Nella musica della Divina e nel dramma del suo vero primo amore, ovvero Martino Cafiero
PIERFRANCO BRUNI
Beethoven o Wagner. I Notturni di Chopin. Suoni d’incanto e di tragedia. Di malinconie. Le vite sono malinconie nel teatro di Eleonora Duse. Ma è anche una traversata. È una traversata.
Se pur di un tempo limitato lo spazio incontra sempre le ore. Piccole o grandi. Immense e lontane.
Disegnano sempre una distanza. Le ore. Sono quelle che non mutano tra un dire e un correre. Occorre vivere il mare per abitare le onde che si scagliano tra un desiderio e un destino.
Precisazione di un attimo tra una orchidea e un roseto in fiore. Infinito o indelebile il tempo che non ha voce ma voci che dal tramonto giungono a farsi notte.
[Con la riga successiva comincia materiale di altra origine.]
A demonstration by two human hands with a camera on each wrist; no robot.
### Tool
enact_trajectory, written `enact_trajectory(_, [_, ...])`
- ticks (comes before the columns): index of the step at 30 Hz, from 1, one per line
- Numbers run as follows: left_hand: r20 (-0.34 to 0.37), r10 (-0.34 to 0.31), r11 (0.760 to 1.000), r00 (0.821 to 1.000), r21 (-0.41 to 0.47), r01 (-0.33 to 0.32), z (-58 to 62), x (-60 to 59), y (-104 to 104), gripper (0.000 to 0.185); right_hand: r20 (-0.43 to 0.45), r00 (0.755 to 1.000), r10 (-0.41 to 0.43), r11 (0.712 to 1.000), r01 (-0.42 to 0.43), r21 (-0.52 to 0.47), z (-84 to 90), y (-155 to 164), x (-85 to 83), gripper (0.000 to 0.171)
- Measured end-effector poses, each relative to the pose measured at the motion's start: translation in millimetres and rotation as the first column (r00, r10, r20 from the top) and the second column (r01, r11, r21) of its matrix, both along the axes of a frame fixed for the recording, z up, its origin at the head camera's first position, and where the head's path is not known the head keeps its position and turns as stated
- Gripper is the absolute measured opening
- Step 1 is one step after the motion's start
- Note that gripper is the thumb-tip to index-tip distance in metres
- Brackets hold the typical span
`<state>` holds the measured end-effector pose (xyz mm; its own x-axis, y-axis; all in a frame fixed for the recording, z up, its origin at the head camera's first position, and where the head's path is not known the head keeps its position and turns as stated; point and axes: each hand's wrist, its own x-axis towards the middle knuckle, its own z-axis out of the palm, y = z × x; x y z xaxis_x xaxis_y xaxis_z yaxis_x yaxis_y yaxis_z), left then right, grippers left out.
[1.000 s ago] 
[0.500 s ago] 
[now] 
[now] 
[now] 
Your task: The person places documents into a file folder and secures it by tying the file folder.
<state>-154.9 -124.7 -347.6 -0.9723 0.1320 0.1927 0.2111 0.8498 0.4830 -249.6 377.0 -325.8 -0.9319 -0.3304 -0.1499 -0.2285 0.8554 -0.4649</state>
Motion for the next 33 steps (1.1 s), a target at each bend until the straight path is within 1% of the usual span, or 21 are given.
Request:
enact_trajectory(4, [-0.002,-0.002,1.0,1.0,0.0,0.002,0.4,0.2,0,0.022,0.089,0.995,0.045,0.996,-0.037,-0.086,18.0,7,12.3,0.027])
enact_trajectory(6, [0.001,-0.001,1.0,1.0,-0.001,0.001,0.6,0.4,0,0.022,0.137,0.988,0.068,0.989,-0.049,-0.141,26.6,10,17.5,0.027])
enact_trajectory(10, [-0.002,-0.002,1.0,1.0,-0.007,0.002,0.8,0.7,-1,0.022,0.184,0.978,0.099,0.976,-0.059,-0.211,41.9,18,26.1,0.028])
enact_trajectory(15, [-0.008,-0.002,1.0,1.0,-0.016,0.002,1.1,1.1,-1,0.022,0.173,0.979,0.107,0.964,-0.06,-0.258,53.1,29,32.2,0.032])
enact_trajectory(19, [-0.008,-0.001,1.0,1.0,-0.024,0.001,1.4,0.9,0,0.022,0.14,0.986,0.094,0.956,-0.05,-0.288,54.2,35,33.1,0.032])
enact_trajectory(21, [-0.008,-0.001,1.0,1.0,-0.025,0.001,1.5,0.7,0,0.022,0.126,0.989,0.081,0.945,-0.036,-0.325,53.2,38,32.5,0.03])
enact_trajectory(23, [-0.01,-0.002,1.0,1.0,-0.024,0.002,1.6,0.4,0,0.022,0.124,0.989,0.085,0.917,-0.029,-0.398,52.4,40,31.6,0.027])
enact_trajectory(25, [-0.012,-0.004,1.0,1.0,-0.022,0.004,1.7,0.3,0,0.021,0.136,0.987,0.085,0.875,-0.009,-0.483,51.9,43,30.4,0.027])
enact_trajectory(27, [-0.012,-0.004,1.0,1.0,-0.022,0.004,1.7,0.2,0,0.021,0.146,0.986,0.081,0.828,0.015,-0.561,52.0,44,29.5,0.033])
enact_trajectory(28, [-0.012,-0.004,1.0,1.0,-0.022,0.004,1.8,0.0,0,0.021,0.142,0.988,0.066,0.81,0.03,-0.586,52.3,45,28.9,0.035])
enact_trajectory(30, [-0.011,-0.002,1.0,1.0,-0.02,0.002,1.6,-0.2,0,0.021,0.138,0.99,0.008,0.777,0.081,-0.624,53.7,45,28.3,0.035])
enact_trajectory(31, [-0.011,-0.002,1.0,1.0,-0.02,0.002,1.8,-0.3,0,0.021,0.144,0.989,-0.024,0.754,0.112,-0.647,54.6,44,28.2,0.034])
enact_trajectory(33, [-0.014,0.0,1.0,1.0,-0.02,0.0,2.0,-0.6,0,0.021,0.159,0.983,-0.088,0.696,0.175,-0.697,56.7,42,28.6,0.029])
Eleonora amava i linguaggi della musica. Si portava con sé sempre la maschera di Beethoven. Ma la musica è anche filosofia.
D’Annunzio forse non avrebbe scritto il suo “Trionfo della morte” senza gli altri e bassi di Wagner e senza l’indissolubile penetrazione di Nietzsche.
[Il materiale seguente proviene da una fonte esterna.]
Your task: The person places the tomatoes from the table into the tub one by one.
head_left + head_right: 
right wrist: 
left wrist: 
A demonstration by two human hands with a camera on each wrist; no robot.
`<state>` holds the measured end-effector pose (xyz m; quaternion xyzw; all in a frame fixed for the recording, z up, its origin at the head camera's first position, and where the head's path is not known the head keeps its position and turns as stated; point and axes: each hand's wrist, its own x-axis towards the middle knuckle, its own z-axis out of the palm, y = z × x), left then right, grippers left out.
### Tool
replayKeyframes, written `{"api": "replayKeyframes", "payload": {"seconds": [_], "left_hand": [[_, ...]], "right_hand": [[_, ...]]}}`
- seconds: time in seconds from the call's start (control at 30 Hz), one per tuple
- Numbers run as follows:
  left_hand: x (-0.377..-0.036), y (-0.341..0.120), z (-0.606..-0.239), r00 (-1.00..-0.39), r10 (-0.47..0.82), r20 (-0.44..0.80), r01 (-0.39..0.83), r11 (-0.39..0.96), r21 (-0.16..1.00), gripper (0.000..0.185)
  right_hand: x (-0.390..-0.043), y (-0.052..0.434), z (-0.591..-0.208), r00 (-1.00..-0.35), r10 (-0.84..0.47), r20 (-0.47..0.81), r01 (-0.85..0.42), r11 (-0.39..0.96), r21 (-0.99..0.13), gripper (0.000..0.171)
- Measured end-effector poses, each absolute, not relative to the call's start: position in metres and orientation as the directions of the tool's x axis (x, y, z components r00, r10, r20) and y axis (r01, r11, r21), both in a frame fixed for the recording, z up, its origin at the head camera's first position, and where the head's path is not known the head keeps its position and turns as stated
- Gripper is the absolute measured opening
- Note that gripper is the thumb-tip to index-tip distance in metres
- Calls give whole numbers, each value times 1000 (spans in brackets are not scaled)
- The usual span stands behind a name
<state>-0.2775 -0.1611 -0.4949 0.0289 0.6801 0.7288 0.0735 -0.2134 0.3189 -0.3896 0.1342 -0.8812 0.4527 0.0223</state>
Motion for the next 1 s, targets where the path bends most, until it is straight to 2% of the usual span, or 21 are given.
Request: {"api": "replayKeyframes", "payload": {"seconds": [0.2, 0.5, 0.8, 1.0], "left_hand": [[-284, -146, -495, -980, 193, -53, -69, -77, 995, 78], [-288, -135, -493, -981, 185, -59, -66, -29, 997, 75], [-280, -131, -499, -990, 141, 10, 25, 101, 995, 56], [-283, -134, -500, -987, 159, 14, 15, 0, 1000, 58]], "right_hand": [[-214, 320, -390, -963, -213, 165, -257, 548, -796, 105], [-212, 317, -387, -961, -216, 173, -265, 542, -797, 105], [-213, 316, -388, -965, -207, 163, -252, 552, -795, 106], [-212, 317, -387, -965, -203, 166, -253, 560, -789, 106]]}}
Quanto è contato Nietzsche in Eleonora Duse? Lo scavo di Chopin è nostalgia oltre che malinconia in Eleonora Duse. In questo però c’è il d’Annunzio della “Città morte”. Ovvero la grecità soffusa. Senza Gabriele Eleonora non sarebbe stata la tragica della Francesca da Rimini.
Con Martino Cafiero c’è la napoletanetà e il dolore. Cafiero fu realmente il primo amore con il quale ebbe un figlio che morì dopo due settimane.
Con Arrigo Boito, che non è assolutamente il “primo amore” c’è il melodramma che la Divina non accetterà mai e non accoglierà in nessuna sua ricerca. Il Verdi è di Boito.
Beethoven è nelle alzature dei toni e dei ritmi legandolo però, appunto, a Chopin. Con d’Annunzio si giunge al silenzioso dramma. Iorio e la Gioconda sono dramma ma sono anche musica. L’intermezzo è il verso. Il verso è silenzio però. Eleonora Duse recita e interpreta il Vate perché crede in quel linguaggio al punto di portarlo alla madre di Cenere della Deledda.
Anche qui il ritmo è alto sonante. E il sogno? Shakespeare è un passaggio inevitabile, ma quel sogno è la celebrazione del tempo che si misura lungo le movenze delle tende alle quali Eleonora si aggrappa.
Si pensi al sussurrare decifrabile della voce di Eleonora, la quale ha echi e suoni in un canto taciuto. Eleonora è un taciuto nel grido e un vissuto nella gestualità. Aspetto che non capì perché non capiva il teatro di poesia.
D’Annunzio comprese bene perché visse la poesia nella vita e nella parola. Tra i due, diciamolo con sincerità, Boito e d’Annunzio, chi vince il tempo nel tempo moderno è d’Annunzio. Cattura il linguaggio nel teatro. Boito non capì mai la poesia perché era infarcito di un melodramma che il Vate supera e che Eleonora non accoglie.